• Work order: Please transcribe the listing that follows exactly; images are to be excluded.

• Available data:
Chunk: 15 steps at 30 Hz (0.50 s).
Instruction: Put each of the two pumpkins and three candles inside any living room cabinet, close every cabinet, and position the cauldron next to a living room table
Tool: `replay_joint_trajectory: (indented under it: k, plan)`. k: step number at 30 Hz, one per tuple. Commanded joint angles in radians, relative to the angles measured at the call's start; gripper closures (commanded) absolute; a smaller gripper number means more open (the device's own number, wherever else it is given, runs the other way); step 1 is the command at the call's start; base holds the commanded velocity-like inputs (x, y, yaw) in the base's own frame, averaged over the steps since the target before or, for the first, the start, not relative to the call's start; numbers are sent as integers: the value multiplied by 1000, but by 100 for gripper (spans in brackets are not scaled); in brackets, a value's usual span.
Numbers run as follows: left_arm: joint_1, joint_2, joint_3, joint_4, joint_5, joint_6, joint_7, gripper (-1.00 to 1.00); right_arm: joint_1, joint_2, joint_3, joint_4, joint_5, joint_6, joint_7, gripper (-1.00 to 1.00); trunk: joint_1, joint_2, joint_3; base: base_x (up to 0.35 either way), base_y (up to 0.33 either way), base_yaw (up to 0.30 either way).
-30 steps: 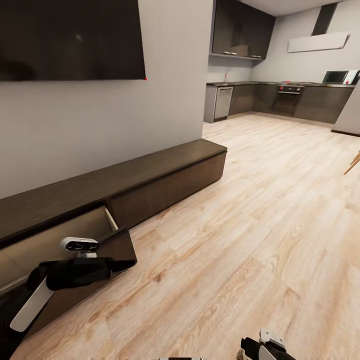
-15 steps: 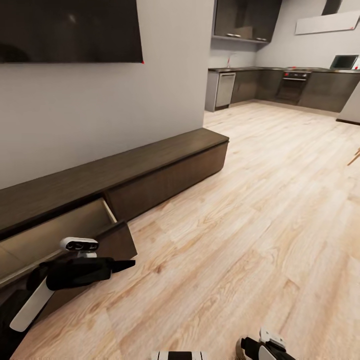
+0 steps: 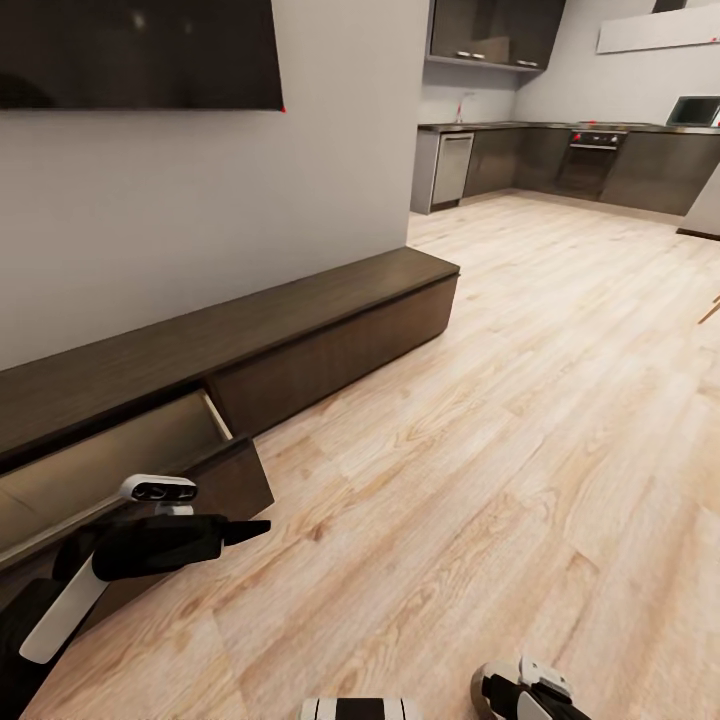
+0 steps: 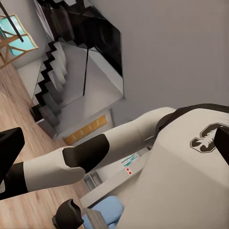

• Solved problem:
Chunk: 15 steps at 30 Hz (0.50 s).
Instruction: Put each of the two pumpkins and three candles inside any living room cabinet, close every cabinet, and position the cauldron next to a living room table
Tool: `replay_joint_trajectory: (indented under it: k, plan)`. k: step number at 30 Hz, one per tuple. Commanded joint angles in radians, relative to the angles measured at the call's start; gripper closures (commanded) absolute; a smaller gripper number means more open (the device's own number, wherever else it is given, runs the other way); step 1 is the command at the call's start; base holds the commanded velocity-like inputs (x, y, yaw) in the base's own frame, averaged over the steps since the target before or, for the first, the start, not relative to the call's start; numbers are sent as integers: the value multiplied by 1000, but by 100 for gripper (spans in brackets are not scaled); in brackets, a value's usual span.
Numbers run as follows: left_arm: joint_1, joint_2, joint_3, joint_4, joint_5, joint_6, joint_7, gripper (-1.00 to 1.00); right_arm: joint_1, joint_2, joint_3, joint_4, joint_5, joint_6, joint_7, gripper (-1.00 to 1.00); trunk: joint_1, joint_2, joint_3; base: base_x (up to 0.35 either way), base_y (up to 0.33 either way), base_yaw (up to 0.30 either way).
-30 steps: 
-15 steps: 
+0 steps: 
+0 steps: 

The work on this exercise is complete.